There is nothing peculiarly feminist about them. Most of the arguments they use were put long ago by either Proudhon or Bakunin against Marx himself. They are the arguments of the (male dominated) nineteenth century anti-Marxist left. Nowadays these arguments are called “anti-Leninist” although most of them were advanced before Lenin was born. Their social basis was, and is, petty bourgeois.
“Have these gentlemen (and ladies too – DH) ever seen a revolution?” asked Engels over a century ago, “A revolution is certainly the most authoritarian thing there is; it is the act whereby one part of the population imposes its will on the other by means of rifles, bayonets and cannon – authoritarian means, if such there be at all ...” There is really nothing that can be added to this – from a revolutionary point of view.
However, the most important component of the “apartyist” current rallying Beyond the Fragments belongs to neither of these two trends. This majority component is what Paul Foot calls the NANA – non-aligned, non-activists.
Amongst the children of 1968 and their successors there are many, a great many, who have made the transition from radicalised student to “lefty” – or not so very lefty – polytechnic lecturer, civil servant or whatever) Some have broken completely with their past but many seek to reconcile the revolutionary aspiration of their youth with their present growing income, comfort and conservatism.
The solution? Formal leftism (and often “academic Marxism”) combined with a sharp, even venomous, hostility to any serious revolutionary organisation – which means, above all, the SWP.
The future of the Beyond the Fragments current? Insofar as it is a question of building a serious tendency – and a conference is being called for this purpose – we can say with complete confidence that it will come to nothing. It will come to nothing precisely because of the divergent trends within it, the majority NANA trend being organically and violently opposed to any revolutionary organisational commitment, however libertarian’, and this trend has a real social basis, it is not merely a difference of views. Many, if not most, of these people will end up supporting the Labour Party.

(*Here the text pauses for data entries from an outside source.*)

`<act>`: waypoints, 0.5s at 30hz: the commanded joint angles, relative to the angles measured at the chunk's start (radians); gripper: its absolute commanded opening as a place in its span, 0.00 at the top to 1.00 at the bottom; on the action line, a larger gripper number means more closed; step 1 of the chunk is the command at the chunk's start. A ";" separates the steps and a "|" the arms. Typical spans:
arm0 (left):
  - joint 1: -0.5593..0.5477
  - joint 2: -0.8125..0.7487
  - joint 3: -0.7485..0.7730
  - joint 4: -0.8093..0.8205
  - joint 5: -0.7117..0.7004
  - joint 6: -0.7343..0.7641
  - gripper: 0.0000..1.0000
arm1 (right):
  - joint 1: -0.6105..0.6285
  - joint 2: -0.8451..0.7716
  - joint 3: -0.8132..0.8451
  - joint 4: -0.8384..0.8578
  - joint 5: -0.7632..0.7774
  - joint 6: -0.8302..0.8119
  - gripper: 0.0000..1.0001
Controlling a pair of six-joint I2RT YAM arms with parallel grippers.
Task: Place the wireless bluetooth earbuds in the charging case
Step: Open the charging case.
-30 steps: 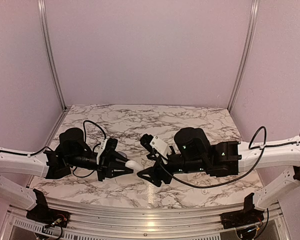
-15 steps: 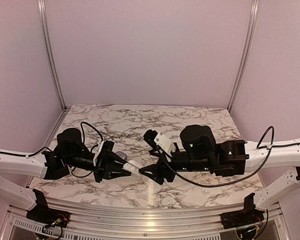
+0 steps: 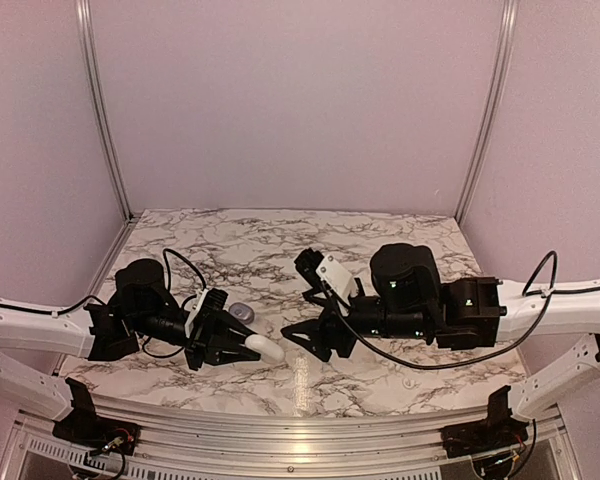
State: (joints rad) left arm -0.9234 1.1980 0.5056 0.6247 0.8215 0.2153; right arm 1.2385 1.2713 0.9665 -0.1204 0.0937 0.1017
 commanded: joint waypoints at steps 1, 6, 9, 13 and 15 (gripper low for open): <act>-0.005 -0.018 -0.003 0.002 -0.010 0.002 1.00 | -0.002 -0.016 0.008 0.028 -0.116 -0.006 0.22; -0.006 -0.015 0.003 0.001 -0.036 -0.009 1.00 | 0.065 0.029 0.020 0.024 -0.055 -0.047 0.19; -0.005 -0.015 0.006 0.000 -0.035 -0.016 1.00 | 0.083 0.075 0.051 0.008 0.001 -0.054 0.18; -0.005 -0.022 0.004 -0.001 -0.035 -0.019 1.00 | 0.083 0.116 0.075 -0.001 -0.003 -0.063 0.17; -0.005 -0.024 0.002 -0.002 -0.032 -0.018 1.00 | 0.084 0.124 0.078 0.001 0.010 -0.063 0.17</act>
State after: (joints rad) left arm -0.9241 1.1976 0.5056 0.6235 0.7879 0.2047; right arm 1.3193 1.3815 0.9878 -0.1173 0.0662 0.0540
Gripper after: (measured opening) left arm 0.199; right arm 0.829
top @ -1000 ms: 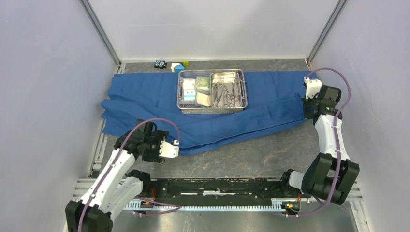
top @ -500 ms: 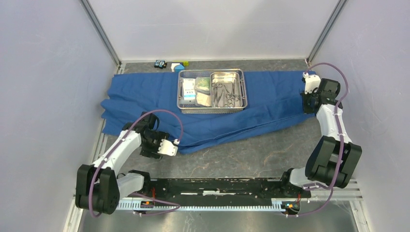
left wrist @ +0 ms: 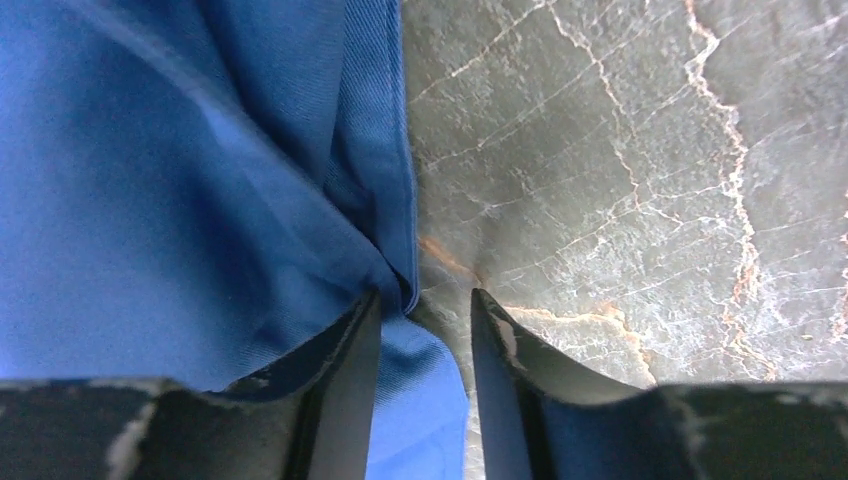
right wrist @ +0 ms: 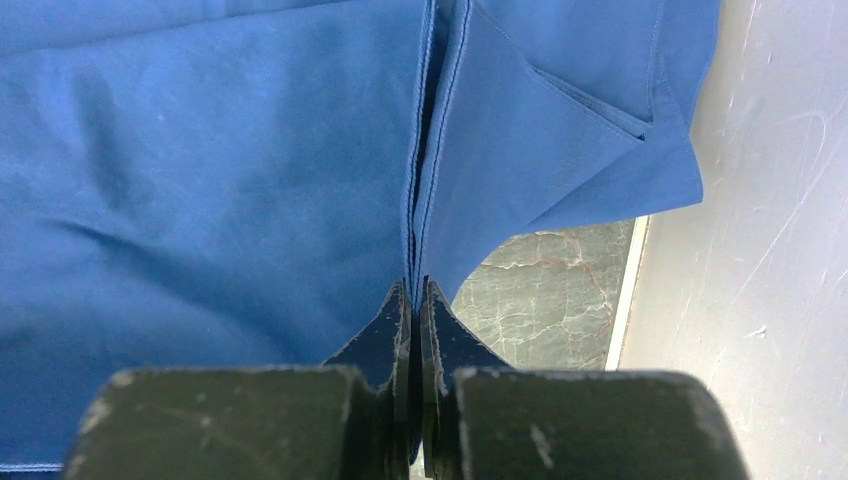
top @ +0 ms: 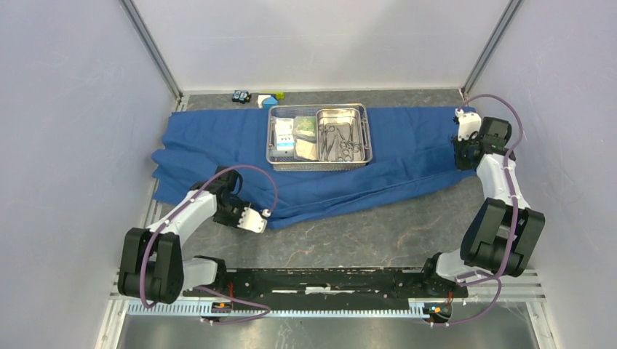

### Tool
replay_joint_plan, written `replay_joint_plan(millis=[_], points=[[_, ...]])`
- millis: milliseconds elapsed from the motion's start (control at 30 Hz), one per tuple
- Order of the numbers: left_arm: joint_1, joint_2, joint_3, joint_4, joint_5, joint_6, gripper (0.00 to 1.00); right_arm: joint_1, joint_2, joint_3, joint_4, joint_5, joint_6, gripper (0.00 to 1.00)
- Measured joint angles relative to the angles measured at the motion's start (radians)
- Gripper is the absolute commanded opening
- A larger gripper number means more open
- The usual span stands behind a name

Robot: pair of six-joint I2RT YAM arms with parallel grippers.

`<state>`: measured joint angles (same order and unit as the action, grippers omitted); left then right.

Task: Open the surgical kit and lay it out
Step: Smooth out the surgical kit at the center of the board.

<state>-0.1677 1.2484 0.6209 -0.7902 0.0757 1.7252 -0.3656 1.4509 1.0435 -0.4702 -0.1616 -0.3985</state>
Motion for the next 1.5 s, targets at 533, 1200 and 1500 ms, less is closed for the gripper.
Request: replay_joint_plan(millis=[533,1200,1500], points=[[0.011,-0.181,-0.058,-0.006,-0.040,0.011,0.02,-0.026,-0.018,0.000,-0.037,-0.019,-0.028,0.00],[0.011,-0.686,-0.028,-0.606,-0.014,0.031,0.02,-0.030,-0.477,-0.254,-0.178,0.145,-0.176,0.00],[0.011,-0.812,-0.027,-0.608,-0.014,0.037,0.02,-0.034,-0.601,-0.364,-0.254,0.286,-0.248,0.00]])
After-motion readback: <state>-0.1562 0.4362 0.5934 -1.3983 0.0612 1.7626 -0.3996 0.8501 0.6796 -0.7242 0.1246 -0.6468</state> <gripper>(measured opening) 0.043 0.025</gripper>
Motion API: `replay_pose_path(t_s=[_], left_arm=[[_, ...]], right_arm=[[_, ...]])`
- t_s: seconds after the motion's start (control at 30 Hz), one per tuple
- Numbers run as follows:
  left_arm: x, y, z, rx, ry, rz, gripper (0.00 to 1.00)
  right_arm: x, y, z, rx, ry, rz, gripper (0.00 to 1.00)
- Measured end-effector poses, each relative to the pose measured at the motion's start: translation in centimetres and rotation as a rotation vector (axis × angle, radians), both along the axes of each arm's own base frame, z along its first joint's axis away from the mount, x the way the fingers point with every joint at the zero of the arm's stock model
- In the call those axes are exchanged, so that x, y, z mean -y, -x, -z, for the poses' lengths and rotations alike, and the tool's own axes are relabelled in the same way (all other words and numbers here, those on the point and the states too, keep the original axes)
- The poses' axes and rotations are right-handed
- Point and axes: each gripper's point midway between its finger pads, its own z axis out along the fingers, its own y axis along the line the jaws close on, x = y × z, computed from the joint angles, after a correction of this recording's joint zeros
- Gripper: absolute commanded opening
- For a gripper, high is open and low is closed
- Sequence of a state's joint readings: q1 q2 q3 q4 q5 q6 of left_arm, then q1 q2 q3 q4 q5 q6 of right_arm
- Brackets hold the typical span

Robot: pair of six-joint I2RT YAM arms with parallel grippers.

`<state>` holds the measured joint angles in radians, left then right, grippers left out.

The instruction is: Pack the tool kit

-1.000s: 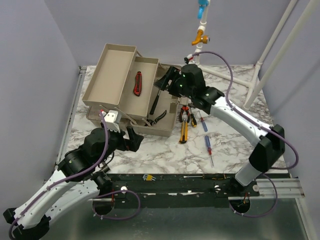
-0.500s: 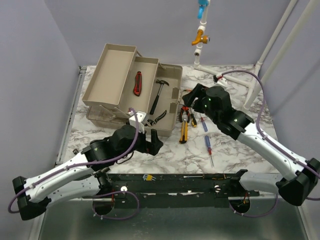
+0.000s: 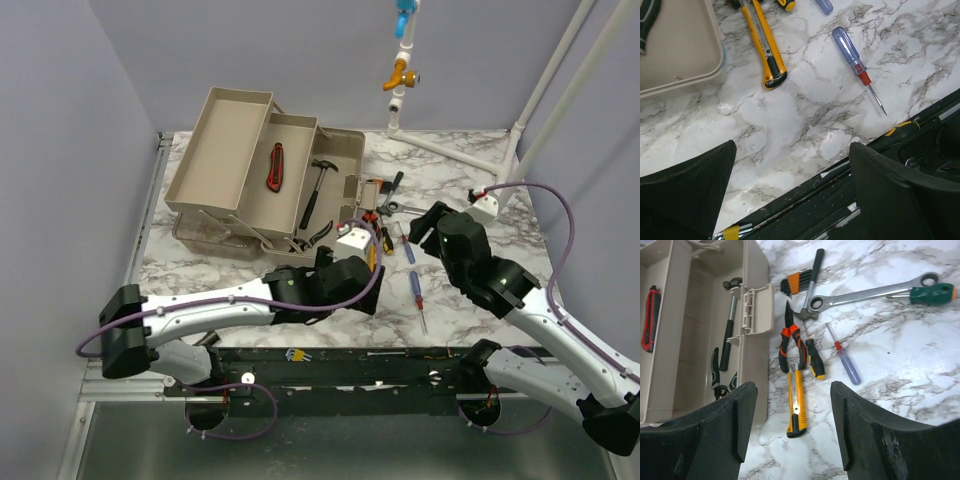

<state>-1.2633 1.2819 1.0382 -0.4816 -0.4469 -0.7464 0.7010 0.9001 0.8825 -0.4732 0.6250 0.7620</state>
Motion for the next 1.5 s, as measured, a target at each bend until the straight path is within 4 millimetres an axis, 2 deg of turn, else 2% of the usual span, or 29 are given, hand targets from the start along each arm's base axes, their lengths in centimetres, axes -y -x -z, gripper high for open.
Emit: replay_pose_path(t_s=[0.13,0.27,0.43,0.57,0.77,0.93,1.07,1.3,1.5], left_arm=[[3.2,-0.6,1.3,-0.011,-0.043,0.002,0.94],[6.2,-1.3,2.5,-0.019,-0.081,-0.007,0.94],[8.4,-2.1,4.2,-0.023,-0.130,-0.016,0.91],[8.3,-3.0,6.6,-0.040,-0.179,-0.035,0.90],[7.8,-5.9,9.7,-0.067,-0.244,-0.084,0.90],[7.3,-7.4,11.8,-0.113,-0.260,-0.106,0.90],[7.5,-8.6,12.6,-0.135,-0.263,-0.118,0.87],[7.9,-9.9,12.8,-0.166,-0.242,-0.126,0.77],[7.2,-10.0,14.0,-0.202,-0.269,-0.132,0.68]], right_arm=[[1.6,0.9,0.1,0.006,-0.003,0.048,0.66],[2.6,1.5,-0.5,0.033,-0.027,0.079,0.66],[3.6,2.1,-1.1,0.058,-0.044,0.107,0.66],[4.3,2.4,-1.2,0.060,-0.044,0.138,0.66],[5.6,2.7,-0.7,0.050,-0.032,0.205,0.65],[6.3,3.0,-0.7,0.054,-0.030,0.232,0.64],[6.9,3.3,-1.1,0.075,-0.040,0.249,0.64],[7.4,3.6,-1.6,0.097,-0.050,0.265,0.63],[7.6,3.7,-1.9,0.106,-0.059,0.267,0.63]])
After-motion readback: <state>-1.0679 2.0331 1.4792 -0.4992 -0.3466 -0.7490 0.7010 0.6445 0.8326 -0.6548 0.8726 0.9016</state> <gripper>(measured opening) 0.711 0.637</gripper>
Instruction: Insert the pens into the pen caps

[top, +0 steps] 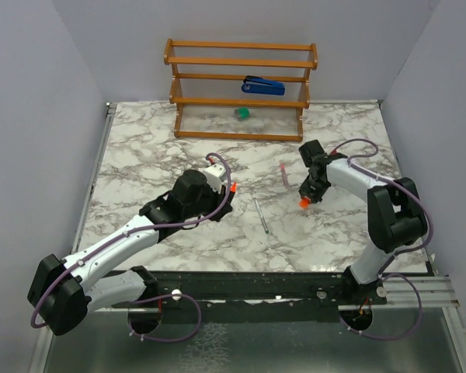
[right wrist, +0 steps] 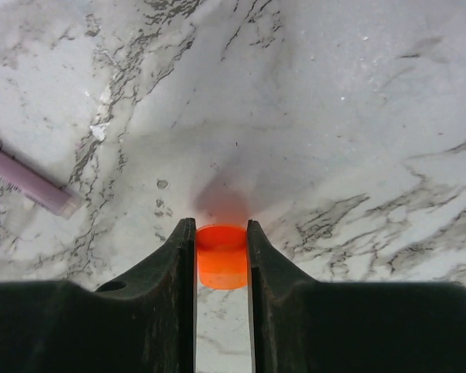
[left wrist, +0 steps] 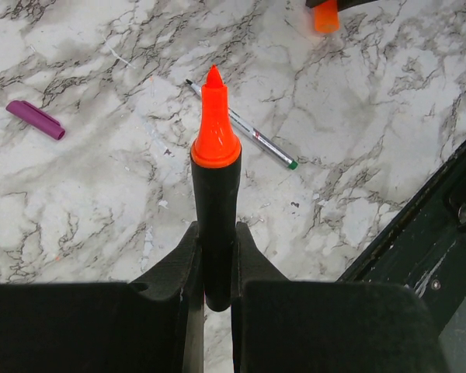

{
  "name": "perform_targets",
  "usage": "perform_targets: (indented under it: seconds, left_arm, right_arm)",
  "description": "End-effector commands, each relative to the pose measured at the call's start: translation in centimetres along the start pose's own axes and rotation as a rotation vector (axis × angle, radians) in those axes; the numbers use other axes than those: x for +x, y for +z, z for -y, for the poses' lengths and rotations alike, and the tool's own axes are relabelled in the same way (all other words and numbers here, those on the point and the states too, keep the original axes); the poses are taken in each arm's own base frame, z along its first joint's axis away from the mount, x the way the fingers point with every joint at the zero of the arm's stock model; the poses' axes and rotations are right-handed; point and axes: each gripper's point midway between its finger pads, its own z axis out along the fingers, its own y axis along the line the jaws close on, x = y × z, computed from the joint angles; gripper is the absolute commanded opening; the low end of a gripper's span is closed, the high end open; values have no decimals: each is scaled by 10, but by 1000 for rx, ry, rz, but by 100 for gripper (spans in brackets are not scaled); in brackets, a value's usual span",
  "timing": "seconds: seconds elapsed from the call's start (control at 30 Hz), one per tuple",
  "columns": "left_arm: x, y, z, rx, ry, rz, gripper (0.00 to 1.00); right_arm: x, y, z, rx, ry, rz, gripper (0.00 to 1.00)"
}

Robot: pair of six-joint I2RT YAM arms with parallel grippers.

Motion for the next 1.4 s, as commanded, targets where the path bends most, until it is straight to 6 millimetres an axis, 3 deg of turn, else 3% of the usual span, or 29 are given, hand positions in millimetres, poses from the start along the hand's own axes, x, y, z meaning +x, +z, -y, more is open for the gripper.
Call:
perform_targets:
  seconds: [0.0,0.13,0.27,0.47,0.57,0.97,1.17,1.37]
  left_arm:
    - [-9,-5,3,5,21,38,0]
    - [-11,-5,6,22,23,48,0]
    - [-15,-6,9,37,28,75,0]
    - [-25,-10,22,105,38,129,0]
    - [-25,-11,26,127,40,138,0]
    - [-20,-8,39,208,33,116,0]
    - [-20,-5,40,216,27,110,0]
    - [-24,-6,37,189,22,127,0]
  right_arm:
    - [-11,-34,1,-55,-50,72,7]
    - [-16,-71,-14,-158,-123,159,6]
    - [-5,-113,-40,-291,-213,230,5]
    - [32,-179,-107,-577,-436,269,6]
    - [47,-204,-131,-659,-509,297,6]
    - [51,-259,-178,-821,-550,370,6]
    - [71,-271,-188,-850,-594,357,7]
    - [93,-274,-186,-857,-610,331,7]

But as an unorganised political current Beyond the Fragments will survive its organisational collapse. It will survive for a long time because it is one of the more important forms of “left” hostility to the revolutionary party and therefore has its uses for various reformist tendencies, left and not so left.
How do you see the SWP building in the months ahead?
I would rather talk about a year or two ahead. Nobody has a reliable crystal ball and short-term predictions are peculiarly unreliable.
What is quite clear is that the immediate prospects for the left, reformist and revolutionary alike, are uncertain but that enormous possibilities are opening up for us in the years ahead.
Possibilities are not certainties. We need to remind ourstlves of Trotsky’a words, written to certain ex-revolutionaries who were relapsing into centrism (half-hearted left reformist) or left reformism as such, because they thought “the masses” were going that way.
You can have “revolutionaries” both wise and ignorant, intelligent or mediocre. But you can’t have revolutionaries who lack the willingness to smash obstacles, who lack devotion and the spirit of sacrifice.
Naturally, will-power alone is not enough to build a movement. If the circumstances are unfavourable then revolutionary will can only create an organisation of cadres. That is itself a very important step forward. But now we are in a situation where, over a year or two, much more is possible. Given the “willingness to smash obstacles”, given “devotion and the spirit of sacrifice”, the SWP can and will become the real heart and centre of the hard left in the British workers’ movements.
Of course that is itself only a step towards the overthrow of capitalism in Britain. But it is an essential step forward. It is the step we have to fight like hell to achieve in the next year or two.